District manager Ed James said an appraiser hired by the district to calculate the value of water rights will present his findings.
The information will be used as a basis for implementing Assembly Bill 380 – landmark legislation approved earlier in the year that could mean an end to more than 2,500 lawsuits over water use in the Fallon area.
The 1999 Legislature approved the bill, which establishes the Subconservancy as the lead agency for implementing it. The Subconservancy District covers the Carson River watershed areas in Carson City, Douglas, Lyon and Churchill counties.
The bill established the Newlands Project Water Right Fund and $13.5 million to buy 6,500 acre-feet of disputed water rights that have been exercised in the Fallon area. The use of the water had been challenged by the Pyramid Lake Paiute Tribe, which wanted more water to feed Pyramid Lake.
Successful implementation of AB380 could ward off potential lawsuits against upstream Carson River users, who have expressed concern that they would be next if the Paiutes successfully sued the lower Carson users.
James said he hopes Tuesday’s meeting will give leaders an estimate for the project’s cost, with more detailed action at the group’s next regular meeting in August.
“Our goal is hopefully to get the procedures finalized at the next board meeting (in August) and then do a couple of test cases and see how they work,” said James. “Once they’ve gone through, we can decide if we need to change the process.
“I’m hoping we’ll be buying water rights by the end of the year,” he added.
Douglas County Commissioner Jacques Etchegoyhen, who is a member of the Subconservancy board and also a ranch manager, said he regards AB380 with mixed emotions.
Etchegoyhen said he’s encouraged by the cooperation some of the affected entities have displayed but wary of the Paiute’s lawyer, Robert Pelcyger.
“I kind of think this will keep things on the up and up for a while. I don’t have any allusions that it’s over,” said Etchegoyhen. “I do think some of (Pelcyger’s) true motives and intentions are becoming clearer. The issue isn’t really about the environment or Pyramid Lake, it’s billable hours.”

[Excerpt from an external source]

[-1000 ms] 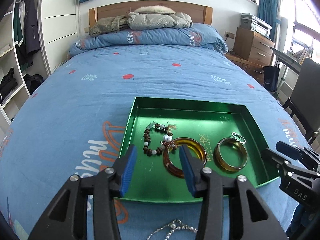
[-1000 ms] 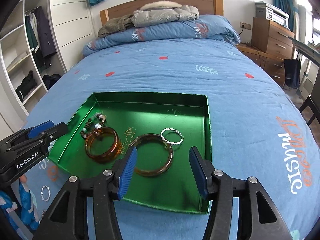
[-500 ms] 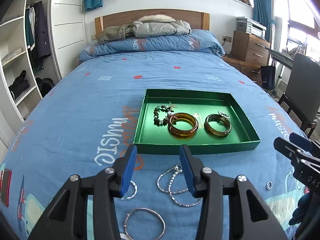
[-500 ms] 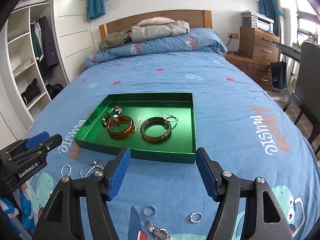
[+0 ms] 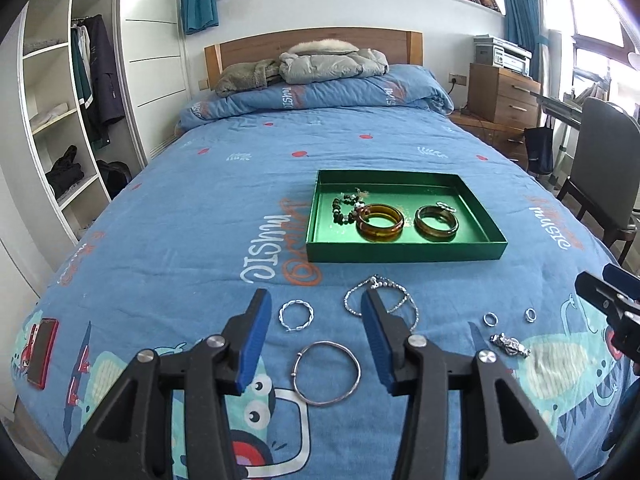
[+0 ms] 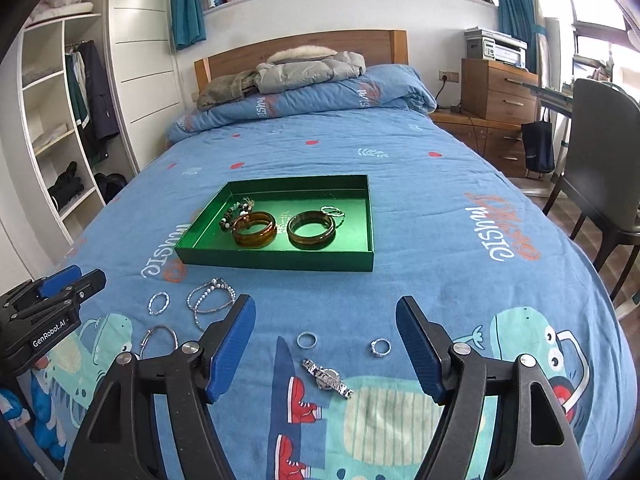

Etchegoyhen and other Douglas leaders have been nervous about possible Paiute litigation for the past two years. They have publicly worried the Paiutes would begin a lengthy lawsuit challenging local use of the river.
What: Special Carson Water Subconservancy District meeting
When: Tuesday, 4:30 p.m.
Where: Bonanza Room at the Carson City Community Center, 851 E. William St., Carson City.